Unions and employers make no progress in negotiating wage updates

Wages recover purchasing power in Catalonia
07/04/2022
4 min

MADRIDIn the last two weeks, employers and unions have not found the time to sit down and negotiate what the wage revision to be included in the new Agreement for Employment and Collective Bargaining (AENC) should be. The latest consumer price index (CPI), published in March, put inflation at 9,8%, making the negotiation process even more complicated, especially due to the fear of so-called second-round effects. "We don't know of any imminent meetings," sources close unions and business organisations say. But, while the new AENC continues to be a faraway prospect, wages continue to lose purchasing power.

In recent years, this negotiation was completed quickly because inflation remained low and stable (the AENC is the reference framework for negotiations of wages increases between companies and workers, and expired in 2020). However, wage revisions have not always been in line with prices. Without going any further, 2021 closed with an average agreed wage increase of 1.5%, while the median CPI rate for the whole year stood at 3.1%. This means that the agreements accepted a loss of purchasing power.

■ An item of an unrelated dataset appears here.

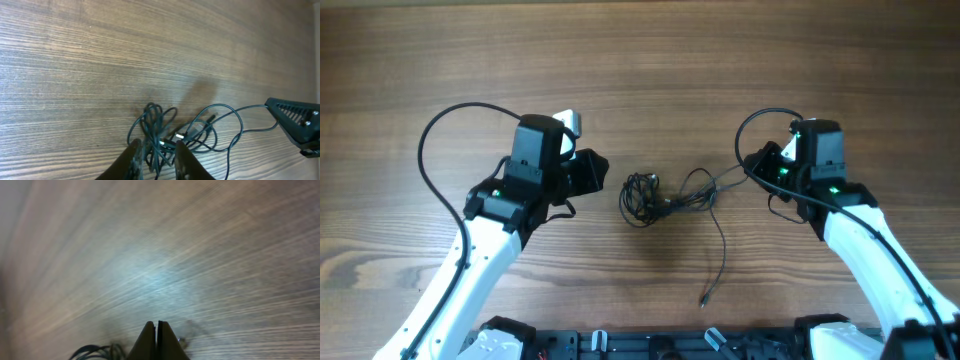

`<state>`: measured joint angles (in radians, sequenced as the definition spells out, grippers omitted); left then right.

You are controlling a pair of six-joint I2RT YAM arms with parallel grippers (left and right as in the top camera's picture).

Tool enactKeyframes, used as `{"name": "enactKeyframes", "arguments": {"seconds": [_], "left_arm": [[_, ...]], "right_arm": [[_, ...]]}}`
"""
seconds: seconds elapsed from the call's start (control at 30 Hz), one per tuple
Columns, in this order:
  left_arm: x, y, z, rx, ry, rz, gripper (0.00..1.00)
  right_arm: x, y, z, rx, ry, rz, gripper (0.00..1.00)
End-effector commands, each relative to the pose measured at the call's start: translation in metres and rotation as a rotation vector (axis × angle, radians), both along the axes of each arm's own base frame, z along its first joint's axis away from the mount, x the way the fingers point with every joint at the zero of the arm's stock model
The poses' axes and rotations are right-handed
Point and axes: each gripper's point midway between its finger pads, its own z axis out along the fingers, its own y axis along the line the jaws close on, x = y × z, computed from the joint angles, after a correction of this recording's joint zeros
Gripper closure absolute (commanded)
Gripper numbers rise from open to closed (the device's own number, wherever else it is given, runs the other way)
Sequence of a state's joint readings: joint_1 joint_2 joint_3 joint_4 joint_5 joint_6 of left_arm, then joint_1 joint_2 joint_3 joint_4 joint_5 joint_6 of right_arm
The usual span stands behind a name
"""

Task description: Untangle cables

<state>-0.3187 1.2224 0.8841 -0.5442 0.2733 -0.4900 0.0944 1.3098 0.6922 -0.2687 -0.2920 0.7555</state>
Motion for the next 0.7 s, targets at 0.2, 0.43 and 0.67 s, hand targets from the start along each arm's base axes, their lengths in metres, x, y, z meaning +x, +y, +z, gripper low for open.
{"name": "enactKeyframes", "arguments": {"seconds": [0.2,0.43,0.67], "left_arm": [[-0.016,-0.002,-0.045,0.036,0.192,-0.031,0.56],[-0.030,-0.047,-0.099,-0.057,0.387,-0.176,0.59],[-0.046,-0.086,-0.106,-0.061,0.373,-0.305,0.60]], "right_arm": [[-0.041,-0.034,-0.009,-0.172,0.147,-0.076,0.50],[-0.053,-0.005,-0.006,-0.090,0.144,0.125,0.36],[-0.053,-0.006,-0.007,-0.093,0.145,0.121,0.36]]}}
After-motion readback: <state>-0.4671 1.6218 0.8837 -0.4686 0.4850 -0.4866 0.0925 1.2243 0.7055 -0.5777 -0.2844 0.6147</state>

The Bank of Spain estimates that in 2022 the increase in prices will stand at 7.5% on average. This scenario is caused mainly by the outbreak of war in Ukraine, which has fuelled the rise in energy and fuel prices, the two main reasons for the rise in prices. Faced with this upward spiral, the Spanish government called for an "agreement on income", which it hoped would allow to share out the costs of the war in Ukraine. "The costs have to be shared between companies, government and workers. The issue is whether it is done equally or asymmetrically. But it is true that we are facing a situation unknown in recent years, and this makes the situation much more dramatic than in the 1980s," says Raúl Ramos, professor of applied economics at the University of Barcelona.

Small growth

While it is true that with the start of 2022 wage increases are being recorded, the revision of wages continues to be below the latest figure for general inflation (9.8%), but also for underlying inflation, which does not take into account neither energy nor food (3.4%). According to the latest data from the Ministry of Labour, the total number of agreements reviewed and signed between 2021 and February include an average wage increase of 2.3% for this year, i.e. almost one point more than the previous year's increase (1.5%), and affecting some 4.4 million workers.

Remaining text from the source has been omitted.